» **What the exercise asks**:
When the line with "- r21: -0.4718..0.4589" is found, repeat it and all lines that follow it exactly, stopping at the end of the listing.

» **Collected material**:

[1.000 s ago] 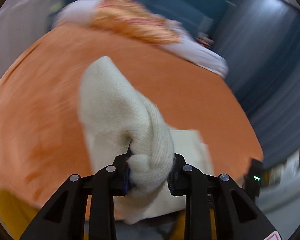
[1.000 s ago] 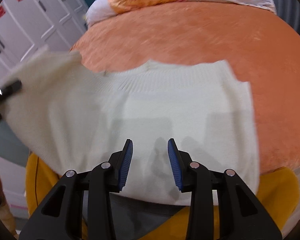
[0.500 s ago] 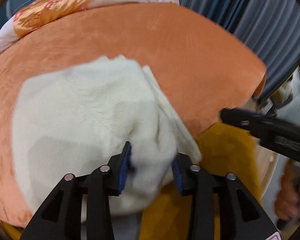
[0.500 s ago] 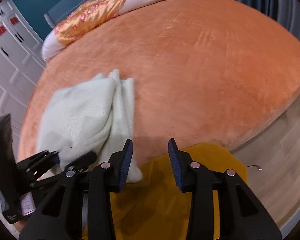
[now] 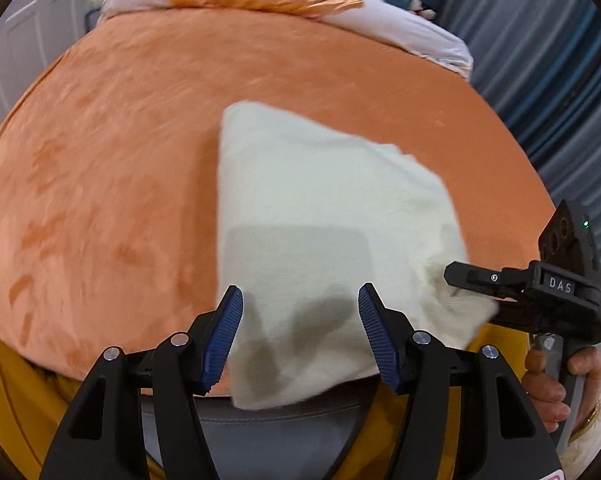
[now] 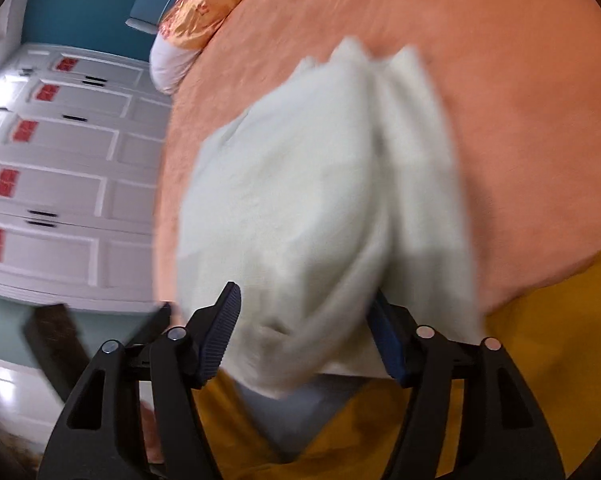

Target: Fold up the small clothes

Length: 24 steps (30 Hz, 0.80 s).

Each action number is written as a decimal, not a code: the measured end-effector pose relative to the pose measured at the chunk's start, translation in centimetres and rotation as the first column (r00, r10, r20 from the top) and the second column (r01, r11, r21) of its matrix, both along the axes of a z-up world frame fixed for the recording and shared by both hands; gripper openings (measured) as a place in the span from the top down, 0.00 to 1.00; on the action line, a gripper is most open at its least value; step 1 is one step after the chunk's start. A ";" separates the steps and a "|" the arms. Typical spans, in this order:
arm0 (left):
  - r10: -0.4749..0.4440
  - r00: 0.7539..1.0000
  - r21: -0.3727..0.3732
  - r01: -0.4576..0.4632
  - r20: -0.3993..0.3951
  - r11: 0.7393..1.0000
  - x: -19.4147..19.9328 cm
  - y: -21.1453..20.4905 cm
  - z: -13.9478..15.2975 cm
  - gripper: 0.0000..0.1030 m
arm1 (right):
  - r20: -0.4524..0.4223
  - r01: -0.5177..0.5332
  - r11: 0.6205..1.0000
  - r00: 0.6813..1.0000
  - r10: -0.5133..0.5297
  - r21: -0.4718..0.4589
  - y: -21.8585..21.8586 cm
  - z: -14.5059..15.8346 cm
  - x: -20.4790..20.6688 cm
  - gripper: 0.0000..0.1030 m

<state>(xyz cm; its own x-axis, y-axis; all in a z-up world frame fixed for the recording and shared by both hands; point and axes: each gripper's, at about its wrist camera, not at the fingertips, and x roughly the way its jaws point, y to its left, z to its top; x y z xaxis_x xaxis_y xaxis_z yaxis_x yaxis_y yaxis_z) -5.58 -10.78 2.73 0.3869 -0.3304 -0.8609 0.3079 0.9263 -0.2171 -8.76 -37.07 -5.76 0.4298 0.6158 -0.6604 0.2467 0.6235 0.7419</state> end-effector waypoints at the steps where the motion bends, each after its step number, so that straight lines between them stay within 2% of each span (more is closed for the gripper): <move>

» **Result for this exercise**:
  - r21: -0.4718..0.4589
  - y: -21.8585..21.8586 cm
  - z: -14.5059..15.8346 cm
  - x: -20.4790..20.6688 cm
  - gripper: 0.0000..0.1030 m

<state>(xyz cm; its own x-axis, y-axis; all in a z-up world frame fixed for the recording and shared by both hands; point and axes: each gripper's, at about its wrist camera, not at the fingertips, and x roughly the way its jaws point, y to its left, z to its top; x y z xaxis_x xaxis_y xaxis_z yaxis_x yaxis_y yaxis_z) -5.58 -10.78 2.73 0.3869 -0.3304 -0.8609 0.3079 0.9263 -0.2171 -8.76 -37.07 -5.76 0.4298 0.6158 -0.6604 0.2467 0.6235 0.7419</state> end-effector waypoints at the steps where the motion bends, each after its step number, so that straight lines between them stay within 2% of each span (more is closed for the gripper): <move>

There's no more to the answer.